As a meditation on uneasy attachments to the past, Folklore could hardly have been more sharply timed: it opened a week after Austria’s Freedom Party (which was created by former members of the Nazi Party) won enough votes to become half of a coalition government. Nor could it have been better located. Picturesquely alpine and castle-dotted, Salzburg still makes tourist money aplenty off having been the location for The Sound of Music (1965) – a videotape of which nestles among the works – and people around here still wear lederhosen. Still, the show, which features some 50 works by 28 artists, doesn’t simply disdain backward glances but, rather, offers an unpredictably gear-shifting take on nostalgia and tradition. The opening feint of David Hockney’s ghoulish-cartoonish drawings for Six Fairy Tales from the Brothers Grimm (1969) aside, it achieves this mostly using conceptual art from the museum’s own holdings (and those of the Generali Foundation, which it now stewards), plus a smattering of ideological 1930s photographs of mountains, bearded elders and dirndl-wearing fräuleins. The past, these braided strands suggest, requires filtering through the cerebral cortex before it tugs at the emotions.
On occasion, fuzzy history and icy realism meet in a single work. In their 20-photo leporell Neunzehnhundert_Ötvenhat (Nineteenhundred_fiftysix, 2004), Anna Artaker and Lilla Khoor flip between two sides of the region’s past, alternating scenes from the Austro-Hungarian nostalgia movie Sissi – The Young Empress (1956) with scenes of the Soviet invasion of Hungary from the same year. Beside it, Erwin Wurm’s one-liner Self-Portrait as Pickles (2008) directly skews national pride: it transmutes the artist into 37 painted, cast-acrylic upright gherkins on plinths, turning a comestible beloved by his countrymen into a monotonous portrait of the artist – and maybe Austrians in general – as ridiculous green phalluses: naive dicks. Kader Attia’s Dispossession #2 (2013) cycles through slide images of looted tribal objects in ethnological collections (such as the Missionhaus Maria Sorg near Salzburg, the wall text points out). On video, a talking head discusses how these things are stored away in vast numbers in, for example, the Vatican’s collection, rarely seen by the public and losing their meaning. As such, Attia offers an unknowing counterweight to Kathi Hofer’s equally problematic traditional three-buttoned woollen alpine vests, hung on the wall and titled after saints and foreign cities, from 2016). These connect their wearers soothingly to the past, and keep it alive; but, again, such a connection is the bedrock of Austria’s dangerous nationalist streak.

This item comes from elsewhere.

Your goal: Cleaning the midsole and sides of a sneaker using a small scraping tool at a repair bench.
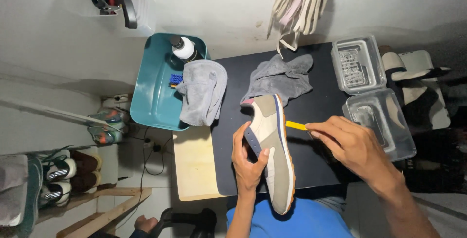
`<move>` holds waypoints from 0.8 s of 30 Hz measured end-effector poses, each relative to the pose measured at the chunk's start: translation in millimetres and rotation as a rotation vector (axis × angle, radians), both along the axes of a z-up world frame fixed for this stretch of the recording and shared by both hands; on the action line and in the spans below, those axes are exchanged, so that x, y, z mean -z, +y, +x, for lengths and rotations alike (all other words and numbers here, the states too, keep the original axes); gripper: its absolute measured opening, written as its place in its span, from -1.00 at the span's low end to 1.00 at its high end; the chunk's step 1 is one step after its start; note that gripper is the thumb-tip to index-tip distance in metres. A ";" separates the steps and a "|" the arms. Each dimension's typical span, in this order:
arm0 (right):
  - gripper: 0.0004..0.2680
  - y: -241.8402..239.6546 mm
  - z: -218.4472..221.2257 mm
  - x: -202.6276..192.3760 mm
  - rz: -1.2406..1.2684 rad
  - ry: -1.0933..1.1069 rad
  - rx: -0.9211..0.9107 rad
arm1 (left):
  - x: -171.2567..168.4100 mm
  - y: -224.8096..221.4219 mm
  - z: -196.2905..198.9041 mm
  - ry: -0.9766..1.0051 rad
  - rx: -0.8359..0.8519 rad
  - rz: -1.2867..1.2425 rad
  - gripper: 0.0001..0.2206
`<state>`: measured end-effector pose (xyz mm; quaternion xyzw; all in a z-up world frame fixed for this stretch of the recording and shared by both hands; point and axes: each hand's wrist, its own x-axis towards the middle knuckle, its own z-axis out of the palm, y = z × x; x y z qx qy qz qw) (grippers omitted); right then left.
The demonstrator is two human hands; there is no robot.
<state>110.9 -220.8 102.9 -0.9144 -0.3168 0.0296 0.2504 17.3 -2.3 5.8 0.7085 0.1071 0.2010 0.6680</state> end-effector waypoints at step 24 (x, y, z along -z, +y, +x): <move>-0.91 19.8 27.0 -10.1 -0.346 -0.129 -0.172 | -7.3 7.2 -0.7 0.028 0.006 0.125 -0.38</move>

Elsewhere the thematic context serves to lightly refresh such editioned-video warhorses as Dan Graham’s Rock My Religion (1982–84) – his video-collage thesis that rock music extends an American religious lineage dating back to the Shakers – and Martha Rosler’s sardonically violent upending of the woman’s traditional role as cook, Semiotics of the Kitchen (1975), though by the time we reach Rodney Graham’s concrete poem concerning Moby-Dick (1851), one might fairly wonder if any connection between past and present is up for grabs here. But even in the stumbling progress one makes towards accommodating such a piece, Folklore’s curating has done its work. It makes the category a question, a problem: both unsettled and unsettling.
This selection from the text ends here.